**Source records**
=====

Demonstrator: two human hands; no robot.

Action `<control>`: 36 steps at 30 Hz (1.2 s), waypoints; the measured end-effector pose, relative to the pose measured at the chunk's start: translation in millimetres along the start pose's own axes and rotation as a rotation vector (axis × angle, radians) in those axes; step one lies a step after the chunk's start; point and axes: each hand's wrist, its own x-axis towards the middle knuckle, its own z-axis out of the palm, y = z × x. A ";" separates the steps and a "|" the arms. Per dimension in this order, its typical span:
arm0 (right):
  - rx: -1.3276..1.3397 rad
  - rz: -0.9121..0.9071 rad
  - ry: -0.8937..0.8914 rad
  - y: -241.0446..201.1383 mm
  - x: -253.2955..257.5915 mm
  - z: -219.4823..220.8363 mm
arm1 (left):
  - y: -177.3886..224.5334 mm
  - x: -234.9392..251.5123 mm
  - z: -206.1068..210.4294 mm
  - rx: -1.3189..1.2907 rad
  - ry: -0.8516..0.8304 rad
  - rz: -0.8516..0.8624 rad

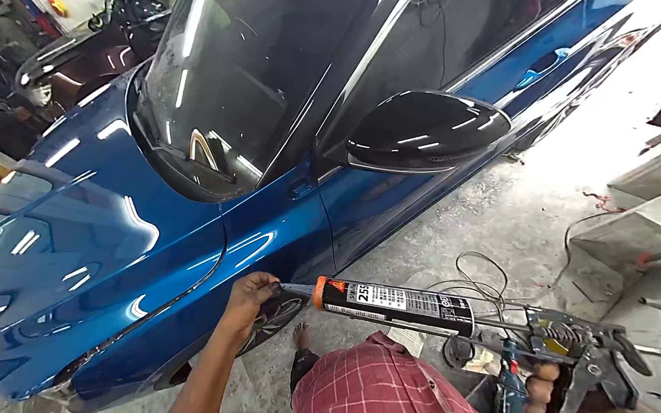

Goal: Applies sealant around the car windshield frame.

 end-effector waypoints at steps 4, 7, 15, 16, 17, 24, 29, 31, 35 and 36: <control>-0.052 0.078 -0.038 -13.3 1.2 -1.8 | -4.4 -18.6 -3.4 0.164 0.024 -0.047; -0.075 0.132 -0.036 -19.6 -1.0 -1.4 | -7.7 -30.8 -6.3 0.387 0.025 -0.045; -0.061 0.125 0.048 -39.5 -14.4 -12.3 | -11.3 -41.1 -19.8 0.294 -0.006 -0.069; -0.049 0.118 0.044 -38.7 -12.1 -12.8 | -15.1 -37.6 -10.7 0.252 -0.020 -0.077; -0.038 0.112 0.037 -36.8 -11.1 -13.3 | -17.0 -35.0 -1.5 0.207 -0.023 -0.094; 0.023 0.124 0.036 -19.7 -14.3 -17.9 | -28.1 -14.1 17.8 0.126 -0.093 -0.072; 0.054 0.127 0.023 -11.0 -17.2 -19.4 | -16.6 -17.8 20.4 0.223 -0.117 -0.078; 0.072 0.124 0.026 -7.0 -18.5 -19.8 | -15.7 -17.8 18.8 0.211 -0.106 -0.111; 0.091 0.136 0.033 -0.5 -19.4 -15.5 | -27.6 -16.7 5.0 0.262 -0.129 -0.120; 0.091 0.144 0.031 1.6 -19.5 -14.2 | -31.2 -18.6 0.4 0.313 -0.137 -0.117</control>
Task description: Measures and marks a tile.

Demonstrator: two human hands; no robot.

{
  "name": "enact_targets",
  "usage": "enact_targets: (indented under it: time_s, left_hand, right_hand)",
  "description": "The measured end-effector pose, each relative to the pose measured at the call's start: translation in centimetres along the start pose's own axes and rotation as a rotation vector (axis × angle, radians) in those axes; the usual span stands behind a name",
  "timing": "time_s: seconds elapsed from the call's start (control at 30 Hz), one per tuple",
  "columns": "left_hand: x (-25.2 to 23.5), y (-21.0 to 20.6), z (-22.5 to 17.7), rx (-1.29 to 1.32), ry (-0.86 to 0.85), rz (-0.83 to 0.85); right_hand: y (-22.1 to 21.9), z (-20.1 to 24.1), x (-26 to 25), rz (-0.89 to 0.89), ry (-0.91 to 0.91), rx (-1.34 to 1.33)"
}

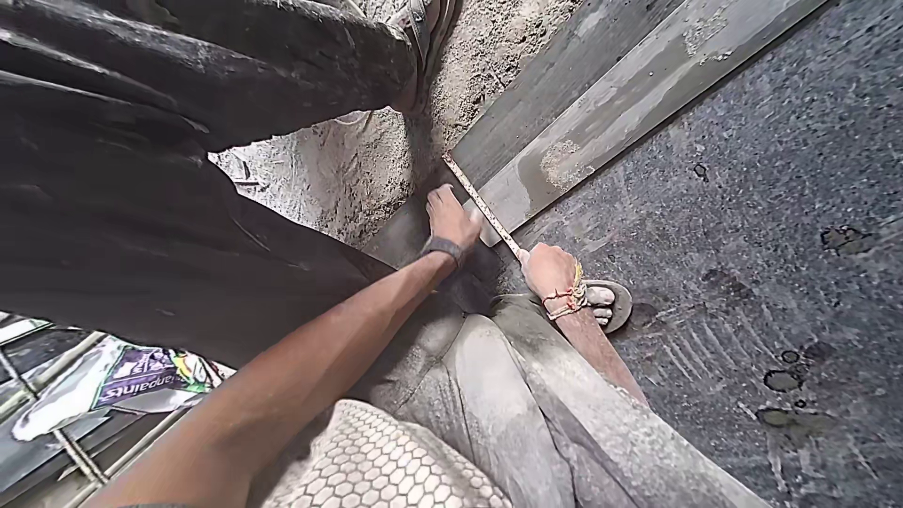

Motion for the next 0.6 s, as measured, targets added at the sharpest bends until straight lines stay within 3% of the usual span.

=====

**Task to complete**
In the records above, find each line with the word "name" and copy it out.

**Reply to the task**
  "name": "enact_targets",
  "description": "The measured end-effector pose, each relative to the pose measured at the call's start: translation in centimetres along the start pose's own axes and rotation as a rotation vector (axis × angle, radians) in those axes; the usual span stands behind a name",

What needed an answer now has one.